La peinture congolaise a-t-elle été influencée par les courants modernistes occidentaux ?

Pas du tout. Certes, les académies des Beaux-Arts créées par les autorités coloniales enseignaient l’art occidental. Mais ces académies étaient pour l’essentiel fermées aux artistes africains. Le premier atelier à proprement parler que les jeunes Congolais ont pu fréquenter était « Le Hangar », fondé en 1946 à Elisabethville (aujourd’hui Lumumbashi) par le marinier français Pierre Romain-Desfossés. Persuadé qu’il existait en Afrique une esthétique fondamentalement « autre », Romain-Desfossés s’était interdit de donner quelques directives pédagogiques que ce soit à ses disciples. Il s’assurait seulement que les jeunes qu’il recrutait savaient dessiner avant de mettre à leur disposition le matériel pour peindre, tout en les invitant à puiser leur inspiration dans leur créativité ancestrale. Par conséquent, la dizaine d’artistes marquants qui sont sortis de l’Ecole du « Hangar », ont dû trouver leur propre voie vers la modernité, d’une manière totalement intuitive. Ces artistes qui ont pour nom Pilipili Mulongoy, Mwenze Kibwanga, Bela, Norbert Ilunga, Kayembe, Sylvestre Kaballa et N’Kulu et dont les œuvres sont exposées aujourd’hui à la Fondation Cartier, se signalent à l’attention par leur approche souvent poétique de la réalité, voire même cosmique. Leurs tableaux sont saturés de couleurs et de signes et ils nous parlent malgré les contextes très différents de leur production. Pour répondre à votre question, je dirais que l’art congolais appartient à lui-même et s’est construit en dehors de toute histoire artistique extérieure.

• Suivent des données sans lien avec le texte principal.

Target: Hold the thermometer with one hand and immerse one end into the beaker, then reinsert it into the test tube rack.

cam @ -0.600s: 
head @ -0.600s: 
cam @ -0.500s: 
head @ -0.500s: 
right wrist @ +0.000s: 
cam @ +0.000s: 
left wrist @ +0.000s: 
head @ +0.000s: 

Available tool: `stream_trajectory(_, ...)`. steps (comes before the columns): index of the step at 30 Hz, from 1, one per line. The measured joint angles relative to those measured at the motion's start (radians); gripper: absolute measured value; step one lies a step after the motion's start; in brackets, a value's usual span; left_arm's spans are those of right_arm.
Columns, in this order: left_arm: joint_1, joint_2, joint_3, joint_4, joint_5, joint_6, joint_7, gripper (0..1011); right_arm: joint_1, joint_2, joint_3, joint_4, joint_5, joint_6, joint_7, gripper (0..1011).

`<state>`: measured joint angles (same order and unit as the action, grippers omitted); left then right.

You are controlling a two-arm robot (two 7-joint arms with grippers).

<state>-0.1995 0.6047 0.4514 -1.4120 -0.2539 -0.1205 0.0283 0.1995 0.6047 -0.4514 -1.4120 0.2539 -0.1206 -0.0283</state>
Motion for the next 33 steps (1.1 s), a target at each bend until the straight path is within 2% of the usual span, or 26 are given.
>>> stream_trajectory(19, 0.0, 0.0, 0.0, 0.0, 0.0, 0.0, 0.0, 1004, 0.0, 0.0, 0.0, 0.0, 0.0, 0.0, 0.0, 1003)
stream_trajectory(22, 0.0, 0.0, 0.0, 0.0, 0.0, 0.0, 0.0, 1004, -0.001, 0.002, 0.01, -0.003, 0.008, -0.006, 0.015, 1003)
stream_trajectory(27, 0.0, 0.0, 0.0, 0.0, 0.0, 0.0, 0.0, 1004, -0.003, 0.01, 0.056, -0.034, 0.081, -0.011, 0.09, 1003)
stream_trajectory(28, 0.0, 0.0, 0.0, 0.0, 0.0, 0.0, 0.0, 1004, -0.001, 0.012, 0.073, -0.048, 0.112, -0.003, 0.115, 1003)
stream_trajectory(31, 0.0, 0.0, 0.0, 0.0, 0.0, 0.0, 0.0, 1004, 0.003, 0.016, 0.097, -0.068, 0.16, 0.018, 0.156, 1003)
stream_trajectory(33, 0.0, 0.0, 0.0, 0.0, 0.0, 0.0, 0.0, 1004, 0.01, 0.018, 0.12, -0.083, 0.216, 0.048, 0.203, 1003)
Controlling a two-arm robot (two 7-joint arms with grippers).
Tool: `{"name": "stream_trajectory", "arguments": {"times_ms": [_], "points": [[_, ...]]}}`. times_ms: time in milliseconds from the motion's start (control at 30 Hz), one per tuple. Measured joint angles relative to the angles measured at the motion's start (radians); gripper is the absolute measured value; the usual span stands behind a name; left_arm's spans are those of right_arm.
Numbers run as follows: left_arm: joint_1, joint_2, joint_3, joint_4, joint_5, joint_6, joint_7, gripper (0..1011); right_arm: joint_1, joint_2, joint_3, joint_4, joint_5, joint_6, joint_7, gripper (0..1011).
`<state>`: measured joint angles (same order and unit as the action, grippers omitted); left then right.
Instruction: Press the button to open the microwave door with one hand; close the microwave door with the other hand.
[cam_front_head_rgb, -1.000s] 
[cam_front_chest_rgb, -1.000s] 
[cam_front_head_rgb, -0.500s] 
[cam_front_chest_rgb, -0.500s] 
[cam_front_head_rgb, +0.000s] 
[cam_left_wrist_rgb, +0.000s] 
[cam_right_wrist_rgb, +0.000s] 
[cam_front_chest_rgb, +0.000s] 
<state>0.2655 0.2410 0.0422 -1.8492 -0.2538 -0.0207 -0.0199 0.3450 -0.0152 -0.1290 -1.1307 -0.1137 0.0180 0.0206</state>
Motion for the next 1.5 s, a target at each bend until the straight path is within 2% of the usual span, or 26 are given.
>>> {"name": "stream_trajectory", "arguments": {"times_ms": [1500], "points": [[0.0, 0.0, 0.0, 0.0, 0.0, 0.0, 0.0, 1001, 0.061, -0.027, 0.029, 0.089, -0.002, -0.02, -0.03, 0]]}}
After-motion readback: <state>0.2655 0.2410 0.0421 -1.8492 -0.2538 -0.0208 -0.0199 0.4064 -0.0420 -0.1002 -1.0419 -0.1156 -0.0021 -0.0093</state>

Dans les 300 tableaux que vous exposez dans le cadre de cette manifestation parisienne, la plupart semble appartenir à l’école de la peinture populaire. Les artistes les plus connus que vous avez invités, les Chéri Samba, les Chéri les Moke revendiquent leur appartenance à cette sensibilité. Qu’est-ce que l’art populaire ?

Le terme « art populaire » a été inventé par Chéri Samba, qui est sans doute l’un des plus grands des artistes congolais. « Populaire » dans le sens cet art s'adresse à tout le monde. Les peintres qui appartiennent à cette sensibilité font appel à la mémoire collective, à l’histoire locale, aux événements contemporains. Leurs toiles témoignent du quotidien de leur contemporains : scène de bars, fêtes nocturnes, rumba, sapeurs, disputes de voisinage. Qui plus est, comme il n’y a pas de lieux d’exposition à proprement parler, ces artistes ont pris l’habitude d’accrocher leurs tableaux sur la façade de leurs ateliers qui sont souvent situés dans des rues très passantes. Certains quartiers de Kinshasa sont des galeries d’art à ciel ouvert !

Si vous deviez nommer un artiste qui vaut la peine qu’on fasse le détour par la Fondation Cartier au cours de ces prochains mois, ce serait qui ?

Je dirais sans hésitation J.P. Mika. Il est le plus jeune des artistes présentés à l'exposition « Beauté Congo ». Il appartient à la deuxième génération des « artistes populaires », mais son œuvre se situe à la confluence de différents courants et de différents genres. Il est le Klimt ou le Bonnard de la RDC. Je suis convaincu qu’on parlera de lui demain dans le monde entier.